We all thought it was because we loved the game, that we all wanted to play for the Crimson Tide of Concord High or the Fightin' Irish of St. John's. Few, if any, of us understood who was responsible for planting the seed of interest in our being.

And realistically it was someone who may never have stepped foot in Our Town.

We may have loved basketball, but the genie behind the scene was Red Auerbach.

Red passed away a few months ago at the age of 89, and to most of us, he's freeze-framed in our mind as the genius behind the greatest TEAM in sports history - the Boston Celtics.

No, OUR Boston Celtics.

You see, we all played basketball because we loved the game, but hidden behind it all was the Celtics. Put together like pieces in a jig saw puzzle, the Celtics - Auerbach's Celtics - were everything that was right in our world.

We didn't understand just how right they really were. It took years and years of maturation, years of watching the slow demise of the NBA and the professionalizing of college basketball for us to realize just how finely tuned, how perfectly meshed, how mangerially perfect our Celtics were from the mid-50s through most of the 60s.

And it was Auerbach's fault.

It was clearly a different sports climate back in that day. My father would wake me, we'd scoop out the snow from the driveway on our side of the duplex, and we'd head off down Washington Street hill towards the Boston and Maine railroad yards to catch the passenger train into Boston's North Station.

North Station. Big, burly and flat out ugly, North Station meant two things to me: the passenger trains stopped there and the Boston Garden was upstairs.

For me, Boston Garden was a palace. Sure the first floor had its panhandlers and bums looking for an extra dime (inflation hadn't settled in just yet). And the walk up the curving ramps into the ticket foyer, well, stunk most of the time.

In fact I swear I had the following question on an SAT exam one year:

The smell of sausage is to Fenway Park as the smell of what is to the old Boston Garden?

Answer: Urine.

In any event, my father would bring me to Celtics games three or four times a year and we'd watch the best team in basketball beat team after team.

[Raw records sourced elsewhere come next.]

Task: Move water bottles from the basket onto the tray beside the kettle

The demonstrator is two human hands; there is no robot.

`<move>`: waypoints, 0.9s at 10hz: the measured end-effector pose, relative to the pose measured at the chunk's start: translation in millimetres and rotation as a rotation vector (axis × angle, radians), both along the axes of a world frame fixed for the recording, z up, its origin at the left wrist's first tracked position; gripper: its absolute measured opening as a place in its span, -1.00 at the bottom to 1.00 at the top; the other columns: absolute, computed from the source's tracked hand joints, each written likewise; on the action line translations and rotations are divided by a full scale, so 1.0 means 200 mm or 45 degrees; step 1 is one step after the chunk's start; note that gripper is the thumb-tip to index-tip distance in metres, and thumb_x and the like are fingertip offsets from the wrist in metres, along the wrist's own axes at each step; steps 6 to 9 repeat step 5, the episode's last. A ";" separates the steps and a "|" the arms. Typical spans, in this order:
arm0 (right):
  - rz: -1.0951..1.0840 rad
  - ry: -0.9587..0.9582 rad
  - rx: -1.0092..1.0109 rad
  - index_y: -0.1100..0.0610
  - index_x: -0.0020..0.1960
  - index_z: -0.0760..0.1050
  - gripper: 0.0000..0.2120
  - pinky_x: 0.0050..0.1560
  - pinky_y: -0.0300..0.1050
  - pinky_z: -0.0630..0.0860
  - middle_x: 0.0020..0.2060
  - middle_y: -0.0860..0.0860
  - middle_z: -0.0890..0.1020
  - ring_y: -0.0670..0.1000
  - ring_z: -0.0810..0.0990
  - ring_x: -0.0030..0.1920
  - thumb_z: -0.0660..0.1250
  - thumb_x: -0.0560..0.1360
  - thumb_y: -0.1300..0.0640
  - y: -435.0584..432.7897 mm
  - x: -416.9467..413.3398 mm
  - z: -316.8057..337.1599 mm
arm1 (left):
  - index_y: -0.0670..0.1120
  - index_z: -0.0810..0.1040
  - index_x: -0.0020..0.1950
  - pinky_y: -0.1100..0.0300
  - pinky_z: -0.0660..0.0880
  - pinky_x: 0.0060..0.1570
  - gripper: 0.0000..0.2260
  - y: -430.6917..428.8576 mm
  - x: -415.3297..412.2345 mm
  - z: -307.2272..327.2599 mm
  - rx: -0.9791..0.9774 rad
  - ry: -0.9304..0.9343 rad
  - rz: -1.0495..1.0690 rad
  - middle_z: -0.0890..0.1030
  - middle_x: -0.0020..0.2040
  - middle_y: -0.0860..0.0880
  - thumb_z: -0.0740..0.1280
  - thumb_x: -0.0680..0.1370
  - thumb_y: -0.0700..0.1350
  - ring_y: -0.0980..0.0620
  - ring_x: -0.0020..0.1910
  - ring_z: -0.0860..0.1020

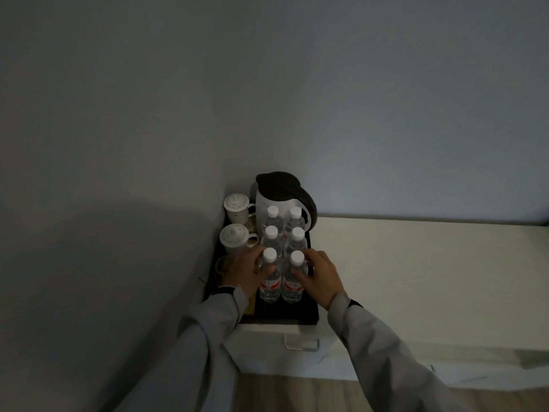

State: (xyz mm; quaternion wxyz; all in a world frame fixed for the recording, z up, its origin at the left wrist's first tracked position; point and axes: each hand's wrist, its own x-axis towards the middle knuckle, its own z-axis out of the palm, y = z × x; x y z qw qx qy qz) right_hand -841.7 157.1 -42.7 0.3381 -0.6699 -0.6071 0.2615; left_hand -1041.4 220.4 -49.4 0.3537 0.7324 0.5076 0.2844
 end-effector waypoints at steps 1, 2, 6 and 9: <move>0.011 -0.016 0.012 0.02 0.22 0.49 -0.67 0.04 -0.13 0.45 0.05 0.09 0.57 0.10 0.55 0.08 0.41 0.49 -0.02 0.00 0.00 0.00 | -0.09 0.54 0.23 -0.15 0.52 0.18 -0.65 0.00 0.00 0.00 -0.001 0.027 -0.015 0.59 0.18 -0.11 0.49 0.48 -0.07 -0.11 0.17 0.55; 0.008 -0.016 0.005 0.02 0.22 0.49 -0.66 0.04 -0.10 0.48 0.04 0.09 0.56 0.10 0.56 0.07 0.41 0.49 -0.04 0.00 0.00 0.02 | -0.04 0.53 0.24 -0.13 0.51 0.18 -0.63 0.00 -0.01 0.02 -0.014 0.090 -0.015 0.58 0.18 -0.10 0.48 0.48 -0.02 -0.10 0.17 0.55; 0.030 -0.075 0.066 0.01 0.31 0.42 -0.52 0.07 -0.07 0.52 0.10 0.08 0.52 0.10 0.56 0.11 0.42 0.46 -0.13 0.01 0.07 0.15 | 0.04 0.48 0.32 0.09 0.43 0.18 -0.61 0.04 -0.01 0.17 0.064 0.106 0.079 0.52 0.25 -0.04 0.38 0.53 0.12 -0.07 0.23 0.51; 0.030 -0.075 0.066 0.01 0.31 0.42 -0.52 0.07 -0.07 0.52 0.10 0.08 0.52 0.10 0.56 0.11 0.42 0.46 -0.13 0.01 0.07 0.15 | 0.04 0.48 0.32 0.09 0.43 0.18 -0.61 0.04 -0.01 0.17 0.064 0.106 0.079 0.52 0.25 -0.04 0.38 0.53 0.12 -0.07 0.23 0.51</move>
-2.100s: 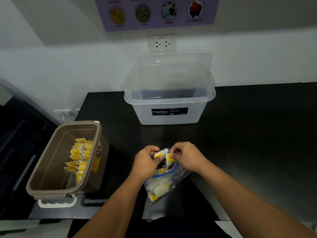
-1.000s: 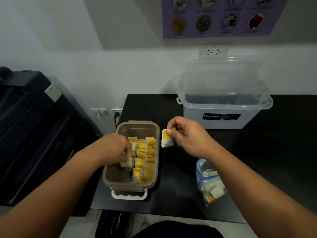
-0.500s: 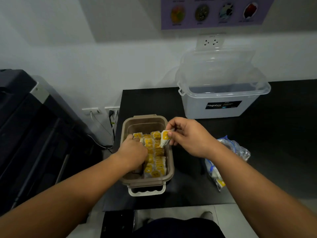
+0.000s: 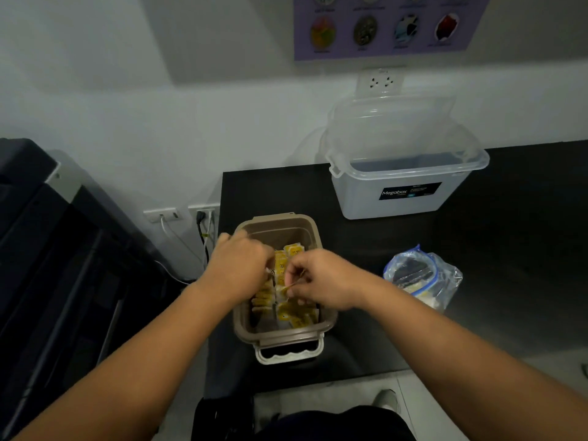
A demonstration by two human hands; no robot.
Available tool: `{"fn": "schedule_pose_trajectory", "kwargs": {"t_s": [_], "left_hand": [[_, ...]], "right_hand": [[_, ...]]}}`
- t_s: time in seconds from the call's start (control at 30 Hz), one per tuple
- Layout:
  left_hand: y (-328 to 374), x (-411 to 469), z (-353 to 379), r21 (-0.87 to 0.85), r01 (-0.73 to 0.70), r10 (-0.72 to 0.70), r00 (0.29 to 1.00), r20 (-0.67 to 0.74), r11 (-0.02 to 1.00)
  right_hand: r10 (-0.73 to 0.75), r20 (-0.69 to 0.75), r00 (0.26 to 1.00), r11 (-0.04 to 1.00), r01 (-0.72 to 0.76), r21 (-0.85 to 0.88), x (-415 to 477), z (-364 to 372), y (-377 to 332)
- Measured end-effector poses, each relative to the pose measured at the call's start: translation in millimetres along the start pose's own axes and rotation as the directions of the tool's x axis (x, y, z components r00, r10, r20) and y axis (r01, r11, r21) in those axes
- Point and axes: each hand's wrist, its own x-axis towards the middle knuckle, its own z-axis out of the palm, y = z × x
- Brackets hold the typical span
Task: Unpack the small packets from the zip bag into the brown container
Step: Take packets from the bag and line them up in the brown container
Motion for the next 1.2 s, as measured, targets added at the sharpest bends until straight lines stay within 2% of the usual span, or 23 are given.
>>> {"fn": "schedule_pose_trajectory", "kwargs": {"t_s": [0.1, 0.17, 0.27, 0.37, 0.5, 0.6, 0.7, 0.83, 0.97, 1.07, 1.2], "left_hand": [[-18.2, -11.1, 4.8, -0.264, 0.143, -0.198, 0.961, -0.195, 0.954], [-25.6, -18.3, 15.5, -0.414, 0.208, -0.323, 0.918, -0.230, 0.886], [-27.2, -27.6, 29.6, -0.563, 0.316, -0.468, 0.872, -0.146, 0.764], [-23.2, -33.9, 40.0, -0.657, 0.384, -0.535, 0.844, -0.034, 0.649], [-20.5, -35.9, 44.4, -0.723, 0.400, -0.573, 0.819, 0.007, 0.563], [-18.9, -37.9, 45.9, -0.743, 0.398, -0.577, 0.817, 0.019, 0.538], [-17.6, -39.9, 49.1, -0.750, 0.397, -0.573, 0.819, 0.029, 0.529], [-16.4, -38.9, 53.3, -0.760, 0.394, -0.568, 0.822, 0.040, 0.517], [-16.8, -38.7, 56.1, -0.779, 0.389, -0.571, 0.820, 0.050, 0.491], [-17.5, -39.4, 55.4, -0.789, 0.390, -0.574, 0.817, 0.058, 0.476], [-17.1, -39.4, 55.2, -0.797, 0.384, -0.568, 0.821, 0.063, 0.467]], "right_hand": [[0.044, 0.087, 0.995, 0.995, -0.036, -0.091, 21.3, 18.9, -8.6], [0.084, 0.147, 0.985, 0.985, -0.060, -0.162, 36.8, 29.7, -11.5], [0.159, 0.221, 0.962, 0.947, -0.085, -0.310, 57.3, 46.5, -11.3], [0.227, 0.211, 0.951, 0.874, -0.103, -0.474, 71.2, 58.6, -8.9], [0.284, 0.206, 0.937, 0.807, -0.117, -0.579, 83.9, 68.1, -8.9], [0.304, 0.144, 0.942, 0.760, -0.149, -0.633, 89.5, 74.5, -9.4], [0.277, 0.101, 0.955, 0.752, -0.150, -0.641, 89.6, 78.5, -10.4], [0.186, 0.093, 0.978, 0.703, -0.066, -0.708, 86.4, 80.1, -12.3], [0.059, 0.064, 0.996, 0.506, 0.025, -0.862, 83.6, 83.6, -8.9], [0.084, 0.030, 0.996, 0.389, -0.005, -0.921, 85.3, 88.3, -4.4], [0.126, 0.011, 0.992, 0.281, -0.025, -0.959, 92.6, 92.9, 0.1]]}}
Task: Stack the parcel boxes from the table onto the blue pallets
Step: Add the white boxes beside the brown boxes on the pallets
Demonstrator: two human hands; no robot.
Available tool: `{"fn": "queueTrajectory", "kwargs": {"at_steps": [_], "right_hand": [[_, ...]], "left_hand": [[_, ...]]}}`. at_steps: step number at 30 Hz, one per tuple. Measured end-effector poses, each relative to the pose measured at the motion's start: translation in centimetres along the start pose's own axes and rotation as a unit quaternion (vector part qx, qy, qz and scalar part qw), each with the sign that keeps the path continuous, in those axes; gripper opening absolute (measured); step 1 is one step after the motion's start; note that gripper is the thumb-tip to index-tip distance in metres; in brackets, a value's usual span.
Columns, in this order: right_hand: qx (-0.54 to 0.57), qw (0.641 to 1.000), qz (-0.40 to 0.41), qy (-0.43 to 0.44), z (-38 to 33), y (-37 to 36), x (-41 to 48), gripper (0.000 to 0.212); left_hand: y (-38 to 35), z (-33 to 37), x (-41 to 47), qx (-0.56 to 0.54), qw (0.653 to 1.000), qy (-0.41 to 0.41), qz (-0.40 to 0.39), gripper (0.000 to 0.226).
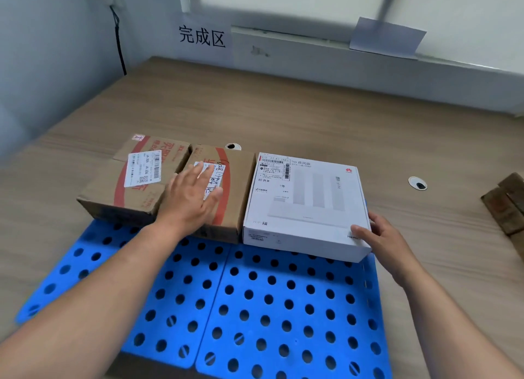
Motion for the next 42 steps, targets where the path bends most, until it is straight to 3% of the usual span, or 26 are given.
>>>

Sure there were the usual cast of stars that you read about or sawn on television paying hommage to their leader when he died.

But Red was more than a star-maker. He was into finding and fitting pieces together. Who wanted the geeky, bespectacled, knee-pad wearing kid out of that basketball behemoth NYU? (To be fair, NYU was pretty good back then, and Tom Sanders did have star power.) Or that skinny kid from North Carolina College who insisted on banking in all his shots from the side? (Sam Jones). Or that big brute of a guy who may have looked better providing pass blocking for Babe Parilli for the Pats? (Jim Loscutoff).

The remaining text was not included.